Delete not defined
Closed this issue · 3 comments
The function delete in core.py is not defined.
I get the following error whenever this code is executed.
File "test_to_pandas.py", line 6, in
cells = [pdf.process_page("pg_0001.pdf",p) for p in pages]
File "/usr/local/lib/python2.7/dist-packages/pdf_table_extract-0.1-py2.7.egg
!/pdftableextract/core.py", line 179, in process_page
vd = delete(vd,i)
NameError: global name 'delete' is not defined
This code section comes from core.py
j = 0
while j < len(hd):
if hd[j+1]-hd[j] > maxdiv :
hd = delete(hd,j)
hd = delete(hd,j)
else:
j=j+2
I have attached an image of the PDF I was trying to parse.

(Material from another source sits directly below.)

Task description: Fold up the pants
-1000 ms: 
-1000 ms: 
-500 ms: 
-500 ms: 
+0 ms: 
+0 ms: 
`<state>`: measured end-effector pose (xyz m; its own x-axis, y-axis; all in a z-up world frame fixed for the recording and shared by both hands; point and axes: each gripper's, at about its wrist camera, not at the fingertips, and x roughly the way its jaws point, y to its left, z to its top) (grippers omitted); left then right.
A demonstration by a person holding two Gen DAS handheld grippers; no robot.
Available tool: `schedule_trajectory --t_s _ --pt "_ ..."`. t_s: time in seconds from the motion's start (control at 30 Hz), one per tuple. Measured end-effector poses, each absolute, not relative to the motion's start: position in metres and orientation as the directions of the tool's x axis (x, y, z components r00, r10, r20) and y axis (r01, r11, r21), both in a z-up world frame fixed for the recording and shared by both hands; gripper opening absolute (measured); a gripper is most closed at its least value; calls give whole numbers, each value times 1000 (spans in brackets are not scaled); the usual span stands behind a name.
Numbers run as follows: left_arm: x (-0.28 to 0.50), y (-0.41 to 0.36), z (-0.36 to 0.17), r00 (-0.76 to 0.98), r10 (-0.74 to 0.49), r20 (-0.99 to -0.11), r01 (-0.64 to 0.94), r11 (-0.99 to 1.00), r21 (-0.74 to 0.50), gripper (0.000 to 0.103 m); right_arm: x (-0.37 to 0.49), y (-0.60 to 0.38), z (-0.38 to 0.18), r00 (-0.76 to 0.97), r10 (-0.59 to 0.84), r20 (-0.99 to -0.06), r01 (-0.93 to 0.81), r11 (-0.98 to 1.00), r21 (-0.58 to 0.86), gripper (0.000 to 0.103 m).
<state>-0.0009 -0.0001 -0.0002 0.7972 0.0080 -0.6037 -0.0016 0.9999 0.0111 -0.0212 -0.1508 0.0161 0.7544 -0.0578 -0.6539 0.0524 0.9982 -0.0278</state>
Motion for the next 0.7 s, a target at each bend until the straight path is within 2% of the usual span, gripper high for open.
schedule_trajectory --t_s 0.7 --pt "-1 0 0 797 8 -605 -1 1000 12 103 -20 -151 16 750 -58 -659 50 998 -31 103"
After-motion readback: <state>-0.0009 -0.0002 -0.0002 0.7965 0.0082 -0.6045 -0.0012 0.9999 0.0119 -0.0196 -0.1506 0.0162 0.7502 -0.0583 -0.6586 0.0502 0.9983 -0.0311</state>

screenshot from 2013-10-09 17 55 27
I found the PDF you are using. That change fixes the bug, and 6118079 fixes another bug in the command line version of the code. But neither solves your problem. Partly because of the header and surrounding text, but also because the lines in the table are too thin and text too fuzzy to parse I think
Cropping will remove most of the text (-c 0.25:1.0:-0.35:7.5 works for me), but the lines are not showing up clearly to the parser for some reason. Even though -checklines shows some valid lines
pdf-table-extract -i a.pdf -p 3 -checklines -o a.pnm -colmult 10.0 -c0.25:1.0:-0.35:-7.0 -r200 ; convert a.pnm a.png ; open a.png
The dividers and cells don't show clean separation. After some tuning I get
pdf-table-extract -i a.pdf -p 3 -o a.pnm -colmult 10.0 -c0.25:1.0:-0.35:-7.0 -r300 --line_length 0.12 -ttable_csv; convert a.pnm a.png ; open a.png
which produces the image below, but still doesn't return data in the cells.
Thanks, I will continue to experiment to see if I can get these PDFs to work.